• ASSIGNMENT: Using the listing below, select the lines with the word "several" and copy them.

• SOURCE DATA:
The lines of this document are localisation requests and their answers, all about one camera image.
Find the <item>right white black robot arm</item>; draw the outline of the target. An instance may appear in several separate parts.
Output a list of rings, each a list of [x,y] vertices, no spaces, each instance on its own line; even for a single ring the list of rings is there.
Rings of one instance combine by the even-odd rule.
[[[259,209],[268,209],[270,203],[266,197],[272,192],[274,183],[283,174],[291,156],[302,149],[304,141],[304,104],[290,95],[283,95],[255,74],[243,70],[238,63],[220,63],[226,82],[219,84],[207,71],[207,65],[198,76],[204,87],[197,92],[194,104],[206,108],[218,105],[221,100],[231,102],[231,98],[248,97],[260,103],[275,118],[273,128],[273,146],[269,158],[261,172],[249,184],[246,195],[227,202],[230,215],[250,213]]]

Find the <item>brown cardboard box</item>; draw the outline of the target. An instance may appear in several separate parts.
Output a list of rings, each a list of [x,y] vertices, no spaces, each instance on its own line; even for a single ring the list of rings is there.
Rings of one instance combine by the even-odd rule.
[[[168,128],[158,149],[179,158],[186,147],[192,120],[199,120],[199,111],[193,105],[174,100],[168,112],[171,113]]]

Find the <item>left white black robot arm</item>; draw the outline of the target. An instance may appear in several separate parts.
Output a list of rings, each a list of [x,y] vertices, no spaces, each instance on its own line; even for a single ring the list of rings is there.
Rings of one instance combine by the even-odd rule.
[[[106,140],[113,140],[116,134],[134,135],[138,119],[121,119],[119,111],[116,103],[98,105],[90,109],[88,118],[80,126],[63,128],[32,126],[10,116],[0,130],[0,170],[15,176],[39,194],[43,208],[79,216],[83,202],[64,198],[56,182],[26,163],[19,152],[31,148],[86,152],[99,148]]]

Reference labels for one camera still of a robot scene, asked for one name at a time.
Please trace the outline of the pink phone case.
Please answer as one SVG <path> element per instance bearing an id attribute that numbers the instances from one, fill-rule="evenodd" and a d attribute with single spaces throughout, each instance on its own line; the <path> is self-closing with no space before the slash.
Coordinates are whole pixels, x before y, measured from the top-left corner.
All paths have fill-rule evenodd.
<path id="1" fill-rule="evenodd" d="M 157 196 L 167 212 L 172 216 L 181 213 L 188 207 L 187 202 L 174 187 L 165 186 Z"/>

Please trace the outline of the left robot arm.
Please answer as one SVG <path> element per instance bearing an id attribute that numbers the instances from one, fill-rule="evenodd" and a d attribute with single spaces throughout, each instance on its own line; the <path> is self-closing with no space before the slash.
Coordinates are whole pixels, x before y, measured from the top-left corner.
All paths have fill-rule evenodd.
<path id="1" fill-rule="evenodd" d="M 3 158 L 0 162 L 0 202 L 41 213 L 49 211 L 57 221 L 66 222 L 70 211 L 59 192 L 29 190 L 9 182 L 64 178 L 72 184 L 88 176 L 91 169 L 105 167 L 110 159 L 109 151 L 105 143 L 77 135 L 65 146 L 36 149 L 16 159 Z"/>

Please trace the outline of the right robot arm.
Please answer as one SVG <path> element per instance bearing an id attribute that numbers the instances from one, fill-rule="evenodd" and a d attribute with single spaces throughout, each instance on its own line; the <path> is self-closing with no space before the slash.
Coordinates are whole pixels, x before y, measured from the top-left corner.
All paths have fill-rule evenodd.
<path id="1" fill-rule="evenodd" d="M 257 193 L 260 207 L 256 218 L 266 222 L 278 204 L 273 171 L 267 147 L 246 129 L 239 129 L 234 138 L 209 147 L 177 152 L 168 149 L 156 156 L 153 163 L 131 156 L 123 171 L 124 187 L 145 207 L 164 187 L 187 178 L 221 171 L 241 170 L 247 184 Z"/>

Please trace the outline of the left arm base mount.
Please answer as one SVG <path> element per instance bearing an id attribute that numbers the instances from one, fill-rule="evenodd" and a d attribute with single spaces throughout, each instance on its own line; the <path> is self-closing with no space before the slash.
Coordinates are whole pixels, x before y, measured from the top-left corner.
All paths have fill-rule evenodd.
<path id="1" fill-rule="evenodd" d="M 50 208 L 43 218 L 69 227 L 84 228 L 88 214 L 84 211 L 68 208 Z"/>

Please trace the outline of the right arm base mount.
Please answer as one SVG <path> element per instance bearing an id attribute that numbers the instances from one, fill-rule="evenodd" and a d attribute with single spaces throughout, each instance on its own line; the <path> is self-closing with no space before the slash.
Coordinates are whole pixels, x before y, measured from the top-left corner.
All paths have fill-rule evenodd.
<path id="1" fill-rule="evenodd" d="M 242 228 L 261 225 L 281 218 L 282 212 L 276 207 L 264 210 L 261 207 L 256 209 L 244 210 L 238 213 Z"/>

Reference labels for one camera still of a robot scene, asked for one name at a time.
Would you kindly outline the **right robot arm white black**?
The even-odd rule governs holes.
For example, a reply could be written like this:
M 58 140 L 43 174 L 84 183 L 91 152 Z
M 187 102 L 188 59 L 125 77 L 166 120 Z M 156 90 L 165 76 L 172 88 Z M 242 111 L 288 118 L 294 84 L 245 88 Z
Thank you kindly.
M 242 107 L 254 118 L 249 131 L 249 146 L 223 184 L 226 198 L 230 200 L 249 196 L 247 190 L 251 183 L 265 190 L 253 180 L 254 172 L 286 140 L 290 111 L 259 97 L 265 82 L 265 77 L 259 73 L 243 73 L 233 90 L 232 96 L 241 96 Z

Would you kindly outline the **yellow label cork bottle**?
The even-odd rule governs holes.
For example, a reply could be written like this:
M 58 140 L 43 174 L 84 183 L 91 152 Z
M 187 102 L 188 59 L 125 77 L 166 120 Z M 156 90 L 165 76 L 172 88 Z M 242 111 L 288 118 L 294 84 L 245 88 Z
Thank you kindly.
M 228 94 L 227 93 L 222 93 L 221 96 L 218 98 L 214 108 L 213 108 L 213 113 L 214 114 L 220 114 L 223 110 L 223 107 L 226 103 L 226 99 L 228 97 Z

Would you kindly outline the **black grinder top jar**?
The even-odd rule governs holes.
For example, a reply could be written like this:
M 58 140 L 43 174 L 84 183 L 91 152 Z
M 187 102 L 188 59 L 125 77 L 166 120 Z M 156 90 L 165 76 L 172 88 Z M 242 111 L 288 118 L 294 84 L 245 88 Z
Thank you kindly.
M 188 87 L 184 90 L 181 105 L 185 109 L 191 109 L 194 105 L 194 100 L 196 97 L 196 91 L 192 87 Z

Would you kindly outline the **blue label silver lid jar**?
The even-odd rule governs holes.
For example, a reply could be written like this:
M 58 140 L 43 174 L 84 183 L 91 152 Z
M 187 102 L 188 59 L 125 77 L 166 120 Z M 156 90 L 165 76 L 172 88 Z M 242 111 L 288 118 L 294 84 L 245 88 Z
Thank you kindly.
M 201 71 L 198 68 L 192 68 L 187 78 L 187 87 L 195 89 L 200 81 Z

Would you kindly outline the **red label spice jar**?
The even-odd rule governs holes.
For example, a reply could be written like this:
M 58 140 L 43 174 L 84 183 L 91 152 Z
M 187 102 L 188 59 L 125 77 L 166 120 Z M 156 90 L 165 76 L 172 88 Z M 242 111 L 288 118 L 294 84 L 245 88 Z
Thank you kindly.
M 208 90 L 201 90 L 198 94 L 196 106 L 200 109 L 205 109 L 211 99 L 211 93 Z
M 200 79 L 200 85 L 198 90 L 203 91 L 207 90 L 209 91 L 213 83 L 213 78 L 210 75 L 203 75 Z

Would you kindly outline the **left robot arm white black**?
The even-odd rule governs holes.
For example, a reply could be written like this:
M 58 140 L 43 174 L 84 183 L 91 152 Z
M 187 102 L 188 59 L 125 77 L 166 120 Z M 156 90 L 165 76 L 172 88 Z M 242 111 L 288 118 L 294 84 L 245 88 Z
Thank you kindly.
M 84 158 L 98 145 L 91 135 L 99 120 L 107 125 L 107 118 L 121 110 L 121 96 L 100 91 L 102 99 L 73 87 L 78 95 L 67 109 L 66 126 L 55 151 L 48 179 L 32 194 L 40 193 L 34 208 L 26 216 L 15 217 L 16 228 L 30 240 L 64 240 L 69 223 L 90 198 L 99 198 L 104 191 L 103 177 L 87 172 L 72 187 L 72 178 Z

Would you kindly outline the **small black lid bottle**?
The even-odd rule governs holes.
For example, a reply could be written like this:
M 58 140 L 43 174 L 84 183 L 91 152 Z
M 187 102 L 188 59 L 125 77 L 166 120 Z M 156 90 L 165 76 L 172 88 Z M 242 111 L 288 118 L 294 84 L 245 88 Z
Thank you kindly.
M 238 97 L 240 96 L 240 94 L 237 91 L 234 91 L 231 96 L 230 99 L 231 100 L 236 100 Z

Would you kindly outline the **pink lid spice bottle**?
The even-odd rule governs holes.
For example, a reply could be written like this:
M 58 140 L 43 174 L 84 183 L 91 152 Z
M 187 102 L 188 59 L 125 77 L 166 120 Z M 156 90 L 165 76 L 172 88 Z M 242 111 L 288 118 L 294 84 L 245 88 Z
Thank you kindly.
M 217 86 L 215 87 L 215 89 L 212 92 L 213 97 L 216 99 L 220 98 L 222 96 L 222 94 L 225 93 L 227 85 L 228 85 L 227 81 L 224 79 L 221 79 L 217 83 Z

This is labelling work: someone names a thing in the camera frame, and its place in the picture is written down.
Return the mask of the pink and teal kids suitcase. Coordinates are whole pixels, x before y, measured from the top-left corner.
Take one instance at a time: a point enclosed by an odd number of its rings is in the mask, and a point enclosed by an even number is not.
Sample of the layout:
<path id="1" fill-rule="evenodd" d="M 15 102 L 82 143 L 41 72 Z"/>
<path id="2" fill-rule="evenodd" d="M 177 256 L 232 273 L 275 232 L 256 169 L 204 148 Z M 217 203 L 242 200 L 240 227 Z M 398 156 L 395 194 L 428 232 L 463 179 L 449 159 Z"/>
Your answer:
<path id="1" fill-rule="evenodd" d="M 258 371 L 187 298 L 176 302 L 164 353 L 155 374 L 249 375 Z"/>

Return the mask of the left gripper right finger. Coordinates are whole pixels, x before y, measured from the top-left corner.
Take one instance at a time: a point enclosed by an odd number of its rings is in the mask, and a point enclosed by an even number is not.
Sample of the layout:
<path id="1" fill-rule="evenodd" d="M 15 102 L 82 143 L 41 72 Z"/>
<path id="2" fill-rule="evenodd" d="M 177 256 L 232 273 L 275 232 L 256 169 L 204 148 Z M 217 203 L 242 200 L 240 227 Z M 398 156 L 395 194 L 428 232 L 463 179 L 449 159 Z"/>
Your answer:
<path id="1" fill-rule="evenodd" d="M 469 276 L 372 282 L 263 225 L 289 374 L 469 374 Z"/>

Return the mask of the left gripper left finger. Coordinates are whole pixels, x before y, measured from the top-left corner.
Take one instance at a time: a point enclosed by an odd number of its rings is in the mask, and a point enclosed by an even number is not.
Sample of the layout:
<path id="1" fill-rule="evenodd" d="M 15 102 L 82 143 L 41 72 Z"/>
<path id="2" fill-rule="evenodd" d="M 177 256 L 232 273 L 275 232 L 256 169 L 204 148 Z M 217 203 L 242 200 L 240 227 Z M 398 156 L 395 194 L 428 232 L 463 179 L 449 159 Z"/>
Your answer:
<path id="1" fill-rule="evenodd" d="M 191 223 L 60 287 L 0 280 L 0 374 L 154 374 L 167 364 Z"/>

• EXERCISE OUTPUT:
Find the <item>right white black robot arm</item>; draw the outline of the target. An instance may appear in several separate parts.
Find the <item>brown cardboard box</item>; draw the outline of the target. An instance may appear in several separate parts.
Find the <item>left white black robot arm</item>; draw the outline of the target. An instance may appear in several separate parts.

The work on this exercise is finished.